===== Entries supplied
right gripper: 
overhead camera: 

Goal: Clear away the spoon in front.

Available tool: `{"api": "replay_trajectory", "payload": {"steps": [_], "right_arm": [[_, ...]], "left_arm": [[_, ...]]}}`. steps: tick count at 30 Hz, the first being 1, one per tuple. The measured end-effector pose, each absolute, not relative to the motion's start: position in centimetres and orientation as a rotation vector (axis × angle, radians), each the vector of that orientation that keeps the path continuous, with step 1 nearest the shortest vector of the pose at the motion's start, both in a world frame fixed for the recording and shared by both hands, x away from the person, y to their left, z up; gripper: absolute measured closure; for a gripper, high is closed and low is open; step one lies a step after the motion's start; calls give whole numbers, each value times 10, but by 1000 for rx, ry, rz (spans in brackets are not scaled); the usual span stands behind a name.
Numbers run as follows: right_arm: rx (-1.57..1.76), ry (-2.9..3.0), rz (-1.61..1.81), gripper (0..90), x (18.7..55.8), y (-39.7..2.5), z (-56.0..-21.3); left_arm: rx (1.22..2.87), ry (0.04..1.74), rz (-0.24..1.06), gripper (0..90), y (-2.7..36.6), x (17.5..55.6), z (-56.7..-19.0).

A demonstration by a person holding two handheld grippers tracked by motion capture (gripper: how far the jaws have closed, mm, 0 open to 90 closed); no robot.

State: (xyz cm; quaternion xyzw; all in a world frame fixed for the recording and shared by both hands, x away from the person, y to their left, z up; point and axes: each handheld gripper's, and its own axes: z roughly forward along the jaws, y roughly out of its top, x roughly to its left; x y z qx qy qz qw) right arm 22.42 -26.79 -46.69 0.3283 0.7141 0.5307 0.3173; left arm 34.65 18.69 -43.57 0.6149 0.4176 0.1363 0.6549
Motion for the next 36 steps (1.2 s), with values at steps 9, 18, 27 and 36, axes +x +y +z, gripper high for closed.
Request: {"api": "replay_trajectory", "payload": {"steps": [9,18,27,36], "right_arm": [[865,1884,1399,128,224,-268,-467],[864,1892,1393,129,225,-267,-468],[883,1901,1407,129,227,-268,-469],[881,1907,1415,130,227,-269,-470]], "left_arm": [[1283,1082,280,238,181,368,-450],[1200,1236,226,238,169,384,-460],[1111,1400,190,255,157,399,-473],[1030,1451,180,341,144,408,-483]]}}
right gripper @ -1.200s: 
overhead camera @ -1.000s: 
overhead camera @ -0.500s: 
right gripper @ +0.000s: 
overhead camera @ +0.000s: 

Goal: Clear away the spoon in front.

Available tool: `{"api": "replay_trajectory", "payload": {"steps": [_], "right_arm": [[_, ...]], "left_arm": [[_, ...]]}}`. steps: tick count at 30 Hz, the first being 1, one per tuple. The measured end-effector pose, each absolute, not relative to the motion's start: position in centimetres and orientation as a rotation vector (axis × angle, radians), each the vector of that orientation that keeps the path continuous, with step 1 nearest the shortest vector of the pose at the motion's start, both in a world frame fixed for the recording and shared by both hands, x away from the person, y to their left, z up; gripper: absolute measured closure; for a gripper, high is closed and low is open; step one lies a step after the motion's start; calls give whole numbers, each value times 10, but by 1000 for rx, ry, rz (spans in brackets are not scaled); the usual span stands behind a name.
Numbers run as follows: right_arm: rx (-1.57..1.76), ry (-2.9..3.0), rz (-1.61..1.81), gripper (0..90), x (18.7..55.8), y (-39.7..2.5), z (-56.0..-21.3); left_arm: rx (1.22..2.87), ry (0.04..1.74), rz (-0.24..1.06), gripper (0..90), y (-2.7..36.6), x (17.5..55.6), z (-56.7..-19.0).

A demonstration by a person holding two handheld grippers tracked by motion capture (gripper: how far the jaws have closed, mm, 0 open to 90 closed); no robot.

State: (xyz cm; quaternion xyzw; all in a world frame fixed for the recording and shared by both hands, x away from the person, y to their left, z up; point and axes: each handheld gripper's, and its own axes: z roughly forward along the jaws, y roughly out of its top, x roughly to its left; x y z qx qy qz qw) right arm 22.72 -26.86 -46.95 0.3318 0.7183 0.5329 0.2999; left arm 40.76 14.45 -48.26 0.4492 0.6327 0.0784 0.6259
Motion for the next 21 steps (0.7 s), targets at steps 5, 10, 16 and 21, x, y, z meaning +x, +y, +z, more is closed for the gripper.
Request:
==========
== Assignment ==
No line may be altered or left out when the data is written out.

== Task response ==
right gripper: 
overhead camera: 

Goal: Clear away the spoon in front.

Available tool: `{"api": "replay_trajectory", "payload": {"steps": [_], "right_arm": [[_, ...]], "left_arm": [[_, ...]]}}`. steps: tick count at 30 Hz, the first being 1, one per tuple. The measured end-effector pose, each absolute, not relative to the motion's start: position in centimetres and orientation as a rotation vector (axis × angle, radians), each the vector of that orientation that keeps the path continuous, with step 1 nearest the shortest vector of the pose at the motion's start, both in a world frame fixed for the recording and shared by both hands, x away from the person, y to their left, z up; gripper: absolute measured closure; for a gripper, high is closed and low is open; step one lies a step after the motion's start; calls give whole numbers, each value times 10, but by 1000 for rx, ry, rz (spans in brackets are not scaled); the usual span stands behind a name.
Numbers run as follows: right_arm: rx (-1.57..1.76), ry (-2.9..3.0), rz (-1.61..1.81), gripper (0..90), x (18.7..55.8), y (-39.7..2.5), z (-56.0..-21.3); left_arm: rx (1.22..2.87), ry (0.04..1.74), rz (-0.24..1.06), gripper (0..90), y (-2.7..36.6), x (17.5..55.6), z (-56.7..-19.0).

A demonstration by a person holding two handheld grippers tracked by motion capture (gripper: how far the jaws have closed, mm, 0 open to 90 closed); no robot.

State: (xyz cm; quaternion xyzw; all in a world frame fixed for the recording and shared by both hands, x away from the person, y to their left, z up; point and axes: each handheld gripper's, and its own axes: z roughly forward along the jaws, y roughly out of its top, x roughly to its left; x y z qx qy qz qw) right arm 22.42 -26.79 -46.69 0.3283 0.7141 0.5307 0.3173; left arm 34.65 18.69 -43.57 0.6149 0.4176 0.1363 0.6549
Motion for the next 36 steps (1.2 s), with values at steps 9, 18, 27 and 36, axes +x +y +z, gripper high for closed.
Request: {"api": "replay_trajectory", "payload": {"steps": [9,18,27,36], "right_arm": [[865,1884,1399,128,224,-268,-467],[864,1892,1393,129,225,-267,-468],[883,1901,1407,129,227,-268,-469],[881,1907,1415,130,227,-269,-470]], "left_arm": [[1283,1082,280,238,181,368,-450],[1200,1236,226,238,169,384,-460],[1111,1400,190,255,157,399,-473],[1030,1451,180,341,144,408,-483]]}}
right gripper @ -1.200s: 
overhead camera @ -1.000s: 
overhead camera @ -0.500s: 
right gripper @ +0.000s: 
overhead camera @ +0.000s: 

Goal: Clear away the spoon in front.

Available tool: `{"api": "replay_trajectory", "payload": {"steps": [_], "right_arm": [[_, ...]], "left_arm": [[_, ...]]}}`. steps: tick count at 30 Hz, the first being 1, one per tuple. The measured end-effector pose, each absolute, not relative to the motion's start: position in centimetres and orientation as a rotation vector (axis × angle, radians), each the vector of that orientation that keeps the path continuous, with step 1 nearest the shortest vector of the pose at the motion's start, both in a world frame fixed for the recording and shared by both hands, x away from the person, y to their left, z up; gripper: absolute measured closure; for a gripper, high is closed and low is open; step one lies a step after the motion's start; calls give whole numbers, each value times 10, but by 1000 for rx, ry, rz (spans in brackets are not scaled); the usual span stands behind a name.
Numbers run as follows: right_arm: rx (-1.57..1.76), ry (-2.9..3.0), rz (-1.61..1.81), gripper (0..90), x (18.7..55.8), y (-39.7..2.5), z (-56.0..-21.3); left_arm: rx (1.22..2.87), ry (0.04..1.74), rz (-0.24..1.06), gripper (0..90), y (-2.7..36.6), x (17.5..55.6), z (-56.7..-19.0).

A demonstration by a person holding two handheld grippers tracked by motion capture (gripper: how far the jaws have closed, mm, 0 open to 90 closed); no robot.

State: (xyz cm; quaternion xyzw; all in a world frame fixed for the recording and shared by both hands, x away from the person, y to their left, z up; point and axes: each handheld gripper's, and its own axes: z roughly forward along the jaws, y roughly out of its top, x roughly to its left; x y z qx qy qz qw) right arm 22.72 -26.86 -46.95 0.3318 0.7183 0.5329 0.2999; left arm 40.76 14.45 -48.26 0.4492 0.6327 0.0784 0.6259
Motion for the next 21 steps (0.7 s), targets at steps 5, 10, 16 and 21, x, y, z meaning +x, +y, +z, more is closed for the gripper.
Request:

No additional output will be given.